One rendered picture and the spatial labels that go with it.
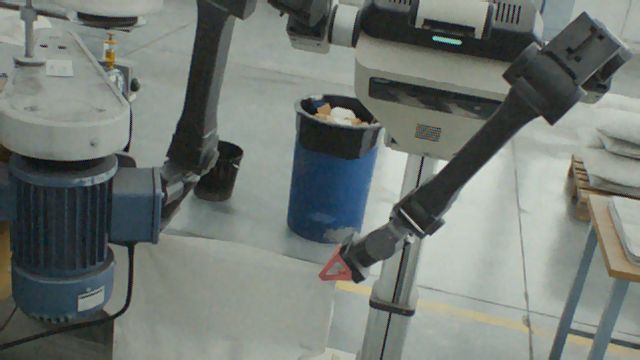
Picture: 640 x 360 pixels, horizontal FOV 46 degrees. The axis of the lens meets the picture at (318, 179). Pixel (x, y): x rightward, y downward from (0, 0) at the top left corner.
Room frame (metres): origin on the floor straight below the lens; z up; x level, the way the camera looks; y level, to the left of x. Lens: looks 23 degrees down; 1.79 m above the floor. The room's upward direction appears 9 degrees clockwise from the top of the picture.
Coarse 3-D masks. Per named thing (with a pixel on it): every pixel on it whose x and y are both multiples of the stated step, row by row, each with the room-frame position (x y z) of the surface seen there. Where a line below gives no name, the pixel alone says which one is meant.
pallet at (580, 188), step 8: (576, 160) 4.86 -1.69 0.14; (576, 168) 4.72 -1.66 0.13; (584, 168) 4.72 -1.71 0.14; (568, 176) 4.91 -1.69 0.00; (576, 176) 4.59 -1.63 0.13; (584, 176) 4.57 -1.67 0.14; (576, 184) 4.50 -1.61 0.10; (584, 184) 4.42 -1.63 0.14; (576, 192) 4.53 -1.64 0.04; (584, 192) 4.28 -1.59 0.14; (592, 192) 4.30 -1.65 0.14; (600, 192) 4.35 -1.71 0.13; (608, 192) 4.36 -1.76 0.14; (584, 200) 4.20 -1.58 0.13; (576, 208) 4.26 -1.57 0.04; (584, 208) 4.19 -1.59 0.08; (576, 216) 4.20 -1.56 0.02; (584, 216) 4.19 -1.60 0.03
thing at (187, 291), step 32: (160, 256) 1.33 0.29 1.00; (192, 256) 1.32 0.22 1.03; (224, 256) 1.31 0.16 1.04; (256, 256) 1.34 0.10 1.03; (160, 288) 1.33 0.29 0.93; (192, 288) 1.31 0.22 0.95; (224, 288) 1.31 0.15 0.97; (256, 288) 1.31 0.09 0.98; (288, 288) 1.31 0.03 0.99; (320, 288) 1.31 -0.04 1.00; (128, 320) 1.33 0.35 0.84; (160, 320) 1.33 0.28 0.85; (192, 320) 1.31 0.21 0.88; (224, 320) 1.31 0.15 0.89; (256, 320) 1.31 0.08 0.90; (288, 320) 1.31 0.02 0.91; (320, 320) 1.31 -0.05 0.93; (128, 352) 1.28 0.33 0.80; (160, 352) 1.27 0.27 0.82; (192, 352) 1.27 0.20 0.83; (224, 352) 1.29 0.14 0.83; (256, 352) 1.29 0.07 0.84; (288, 352) 1.30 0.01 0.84; (320, 352) 1.31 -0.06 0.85
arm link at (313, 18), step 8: (272, 0) 1.53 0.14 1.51; (280, 0) 1.48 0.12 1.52; (288, 0) 1.44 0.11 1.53; (296, 0) 1.46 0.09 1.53; (304, 0) 1.48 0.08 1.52; (312, 0) 1.48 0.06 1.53; (320, 0) 1.51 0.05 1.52; (296, 8) 1.48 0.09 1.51; (304, 8) 1.48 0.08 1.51; (312, 8) 1.49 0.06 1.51; (320, 8) 1.54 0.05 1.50; (304, 16) 1.51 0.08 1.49; (312, 16) 1.51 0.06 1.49; (320, 16) 1.56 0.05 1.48; (312, 24) 1.53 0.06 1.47
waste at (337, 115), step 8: (328, 104) 3.72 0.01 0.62; (320, 112) 3.71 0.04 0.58; (328, 112) 3.72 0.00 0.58; (336, 112) 3.70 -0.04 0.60; (344, 112) 3.70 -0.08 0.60; (352, 112) 3.74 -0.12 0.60; (328, 120) 3.48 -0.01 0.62; (336, 120) 3.52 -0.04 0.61; (344, 120) 3.56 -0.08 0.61; (352, 120) 3.64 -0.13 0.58
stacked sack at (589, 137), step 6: (576, 132) 4.96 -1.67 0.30; (582, 132) 4.84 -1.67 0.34; (588, 132) 4.81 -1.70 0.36; (594, 132) 4.79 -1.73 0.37; (582, 138) 4.75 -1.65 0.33; (588, 138) 4.70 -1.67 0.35; (594, 138) 4.68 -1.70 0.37; (588, 144) 4.61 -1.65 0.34; (594, 144) 4.61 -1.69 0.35; (600, 144) 4.61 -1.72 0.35
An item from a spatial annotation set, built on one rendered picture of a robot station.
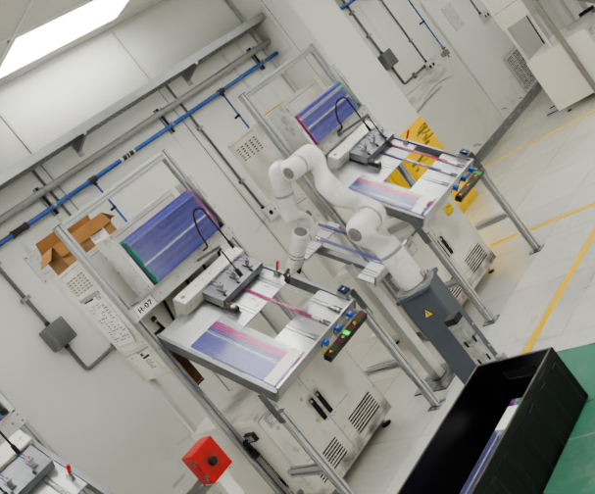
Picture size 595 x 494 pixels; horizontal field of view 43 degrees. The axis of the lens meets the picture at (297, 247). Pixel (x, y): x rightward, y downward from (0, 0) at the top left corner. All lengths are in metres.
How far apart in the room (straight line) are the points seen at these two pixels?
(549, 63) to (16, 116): 4.76
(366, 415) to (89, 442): 1.88
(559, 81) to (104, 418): 5.09
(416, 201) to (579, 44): 3.45
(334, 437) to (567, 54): 4.72
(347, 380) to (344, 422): 0.22
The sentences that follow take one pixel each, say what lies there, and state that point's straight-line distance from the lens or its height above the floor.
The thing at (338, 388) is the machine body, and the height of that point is 0.37.
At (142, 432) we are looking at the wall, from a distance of 5.24.
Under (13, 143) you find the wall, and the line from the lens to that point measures 5.49.
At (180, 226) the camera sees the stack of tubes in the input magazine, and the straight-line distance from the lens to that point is 3.91.
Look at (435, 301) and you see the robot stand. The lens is 3.35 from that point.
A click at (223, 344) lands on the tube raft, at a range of 3.64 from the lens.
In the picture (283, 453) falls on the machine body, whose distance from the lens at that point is 3.77.
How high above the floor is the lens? 1.64
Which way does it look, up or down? 8 degrees down
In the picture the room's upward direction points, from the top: 38 degrees counter-clockwise
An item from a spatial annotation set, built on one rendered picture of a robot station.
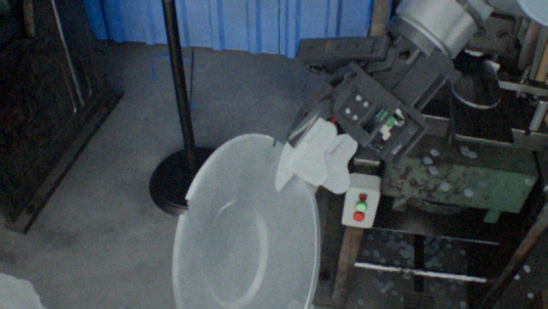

Exercise aim
What is needed is each line of the entries that contains the word "points".

Task answer
How far apart in the room (straight line) are the points seen at these two pixels?
In the picture the room's upward direction points, from the top: 38 degrees counter-clockwise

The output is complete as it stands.